WHAT THE EXERCISE ASKS - For the word "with", search the records and show each line in which it occurs.

SOURCE RECORDS -

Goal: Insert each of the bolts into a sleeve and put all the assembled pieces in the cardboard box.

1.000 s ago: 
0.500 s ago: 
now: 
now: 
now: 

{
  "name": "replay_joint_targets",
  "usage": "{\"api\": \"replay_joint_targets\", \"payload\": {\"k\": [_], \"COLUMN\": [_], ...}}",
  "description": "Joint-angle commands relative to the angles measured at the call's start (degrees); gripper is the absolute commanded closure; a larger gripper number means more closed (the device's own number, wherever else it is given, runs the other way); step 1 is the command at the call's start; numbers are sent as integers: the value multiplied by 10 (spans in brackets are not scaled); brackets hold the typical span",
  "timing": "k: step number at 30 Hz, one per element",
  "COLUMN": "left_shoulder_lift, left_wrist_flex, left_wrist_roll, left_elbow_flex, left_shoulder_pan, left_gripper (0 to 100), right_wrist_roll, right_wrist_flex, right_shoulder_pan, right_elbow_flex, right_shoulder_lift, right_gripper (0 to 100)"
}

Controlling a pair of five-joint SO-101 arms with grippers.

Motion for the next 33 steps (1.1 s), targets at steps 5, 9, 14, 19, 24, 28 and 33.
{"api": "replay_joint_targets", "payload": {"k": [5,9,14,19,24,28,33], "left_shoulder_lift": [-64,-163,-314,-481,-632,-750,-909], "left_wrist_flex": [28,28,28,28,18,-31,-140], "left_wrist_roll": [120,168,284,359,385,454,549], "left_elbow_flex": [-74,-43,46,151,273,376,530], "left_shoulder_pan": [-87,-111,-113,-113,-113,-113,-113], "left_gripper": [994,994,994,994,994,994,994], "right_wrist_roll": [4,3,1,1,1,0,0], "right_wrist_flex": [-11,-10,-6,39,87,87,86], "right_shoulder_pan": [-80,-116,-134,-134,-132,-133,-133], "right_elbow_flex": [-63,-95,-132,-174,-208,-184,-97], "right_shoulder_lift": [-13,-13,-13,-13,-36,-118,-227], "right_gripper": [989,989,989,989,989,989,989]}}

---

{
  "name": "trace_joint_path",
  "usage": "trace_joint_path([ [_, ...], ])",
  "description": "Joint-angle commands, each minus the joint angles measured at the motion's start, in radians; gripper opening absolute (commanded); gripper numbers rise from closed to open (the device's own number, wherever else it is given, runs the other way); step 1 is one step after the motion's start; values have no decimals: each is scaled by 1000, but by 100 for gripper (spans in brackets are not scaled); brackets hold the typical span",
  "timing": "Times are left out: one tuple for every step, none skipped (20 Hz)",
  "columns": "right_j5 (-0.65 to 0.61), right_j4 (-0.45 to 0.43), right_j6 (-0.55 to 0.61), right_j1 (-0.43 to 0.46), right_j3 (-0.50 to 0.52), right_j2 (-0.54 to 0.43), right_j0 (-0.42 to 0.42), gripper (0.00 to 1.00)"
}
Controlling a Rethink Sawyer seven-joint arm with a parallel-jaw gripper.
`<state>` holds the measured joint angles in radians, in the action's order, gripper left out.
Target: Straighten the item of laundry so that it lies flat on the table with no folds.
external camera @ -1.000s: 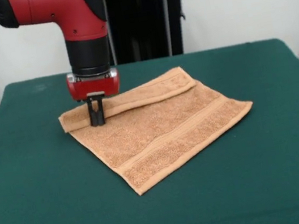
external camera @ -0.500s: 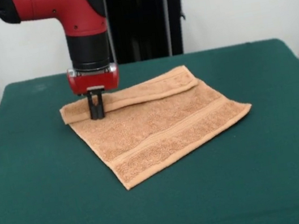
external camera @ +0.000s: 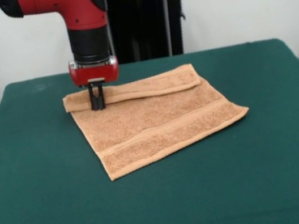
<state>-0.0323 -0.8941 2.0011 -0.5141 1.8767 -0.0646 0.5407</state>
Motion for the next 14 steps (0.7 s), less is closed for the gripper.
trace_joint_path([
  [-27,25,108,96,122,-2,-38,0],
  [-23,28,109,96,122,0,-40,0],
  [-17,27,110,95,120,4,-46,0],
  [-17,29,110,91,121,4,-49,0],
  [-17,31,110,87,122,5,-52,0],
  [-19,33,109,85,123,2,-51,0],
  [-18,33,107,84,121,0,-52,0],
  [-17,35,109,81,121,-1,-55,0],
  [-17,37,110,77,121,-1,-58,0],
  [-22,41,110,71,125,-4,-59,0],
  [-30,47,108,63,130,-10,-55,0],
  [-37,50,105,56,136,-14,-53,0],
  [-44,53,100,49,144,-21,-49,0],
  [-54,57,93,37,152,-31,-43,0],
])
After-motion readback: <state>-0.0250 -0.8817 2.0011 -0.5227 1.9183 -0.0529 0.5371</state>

SOLUTION FOR THIS PROBLEM -
Controlling a pair of five-joint SO-101 arms with grippers.
Controlling a Rethink Sawyer seven-joint arm with a parallel-jaw gripper.
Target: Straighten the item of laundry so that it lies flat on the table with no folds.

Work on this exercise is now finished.